Throughout the past few weeks, the world has been transfixed by the crisis in Egypt as the country's first democratically elected leader, Mohammed Morsi, was ousted under popular pressure. What ensued was a military coup d'état, which the protesters, who demanded that Morsi step down, might soon bitterly regret. Reflecting upon the takeover, leading U.S. scholar on the Middle East, Marc Lynch, wrote: "Nobody should celebrate a military coup against Egypt's first freely elected president, no matter how badly he failed or how badly they hate the Muslim Brotherhood. Turfing out Morsy will not come close to addressing the underlying failures that have plagued Egypt's catastrophic transition."
Indeed, Morsi's ouster is unlikely to provide a solution to the socio-economic issues, which Cairo has been facing both before and after the revolution.
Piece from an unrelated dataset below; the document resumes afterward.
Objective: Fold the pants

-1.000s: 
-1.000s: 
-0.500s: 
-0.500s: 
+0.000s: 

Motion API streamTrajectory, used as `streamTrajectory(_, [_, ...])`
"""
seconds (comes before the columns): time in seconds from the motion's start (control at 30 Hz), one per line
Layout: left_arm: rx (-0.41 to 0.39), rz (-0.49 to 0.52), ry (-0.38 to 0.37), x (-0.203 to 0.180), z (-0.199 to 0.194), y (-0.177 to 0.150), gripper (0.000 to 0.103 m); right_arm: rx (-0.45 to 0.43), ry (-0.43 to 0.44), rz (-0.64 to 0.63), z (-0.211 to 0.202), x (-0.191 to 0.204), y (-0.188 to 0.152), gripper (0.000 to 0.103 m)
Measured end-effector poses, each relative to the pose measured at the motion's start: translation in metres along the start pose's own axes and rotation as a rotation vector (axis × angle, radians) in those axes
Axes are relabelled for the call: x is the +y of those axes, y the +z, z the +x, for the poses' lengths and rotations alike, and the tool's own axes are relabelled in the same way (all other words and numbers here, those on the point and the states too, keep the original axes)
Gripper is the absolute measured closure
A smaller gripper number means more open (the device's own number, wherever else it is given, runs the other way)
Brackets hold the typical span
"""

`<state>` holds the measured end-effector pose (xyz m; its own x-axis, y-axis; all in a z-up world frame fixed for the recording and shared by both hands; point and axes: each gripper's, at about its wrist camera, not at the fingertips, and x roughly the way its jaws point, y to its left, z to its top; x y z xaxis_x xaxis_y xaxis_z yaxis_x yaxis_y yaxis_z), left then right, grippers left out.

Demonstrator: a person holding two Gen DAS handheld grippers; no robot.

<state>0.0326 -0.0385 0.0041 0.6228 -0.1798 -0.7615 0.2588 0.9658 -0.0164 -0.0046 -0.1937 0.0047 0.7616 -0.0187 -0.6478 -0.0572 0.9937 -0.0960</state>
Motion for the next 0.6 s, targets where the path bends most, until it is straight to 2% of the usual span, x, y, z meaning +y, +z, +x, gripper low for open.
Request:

To be sure, following the most recent global financial crisis, Egypt's economy has descended into chaos: GDP shortfall, decline in foreign direct investment, devaluation of the national currency, drops in tourism revenues, rampant inflation, and woeful unemployment rates have been plaguing the economy en masse. Hence, it would be naïve at best to suggest that any leader, be it Mohammed Morsi or Adly Mansour, would be able to tackle economic woes, let alone rectify the root causes of Egypt's hardship in a short-term perspective.
In part, Egypt's economic disaster emanates from the neoliberal policies, which had been foisted on the Mubarak regime by the International Monetary Fund through its contingent loans. Instead of promoting prosperity for all via free market self-regulation, neoliberalism in Egypt led to the mounting sense of socio-economic grievance among working Egyptians, whose widespread anger at the regime shifted toward the global economic order after the ouster of Mubarak. The Egyptians are blaming the U.S. and Western financial institutions for the havoc they have wrought by imposing free-market fundamentalism on their country. For many in Egypt, neoliberalism was a tough pill to swallow indeed.
There is little hope, however, that Egypt’s interim government and its successor will be capable of finding a route out of the current economic impasse. Ashraf al-Araby, the interim government’s planning minister, recently stated that “political and social” pressures will thwart further negotiations with the IMF. For the time being, Egypt will receive aid from its Arab neighbors, but the question remains whether this is a viable solution in the long run. A comprehensive overhaul of economic policies is needed before Egypt can embark on a road to stable governance.
Regardless of who becomes the next president of Egypt, Moscow should pay close heed to political and economic dynamics in the country. Although it is unclear whether Russian wheat aid to Egypt will bring any political dividends for the Kremlin, policymakers should give it a try. Inasmuch as Russia is often criticized in the Middle East for its support for the Assad regime in Syria's civil war, Moscow must prove that its ultimate goal is to bring peace and stability in the region. Helping Egypt during this shaky transition would open new paths to Russia’s comeback to the Middle East.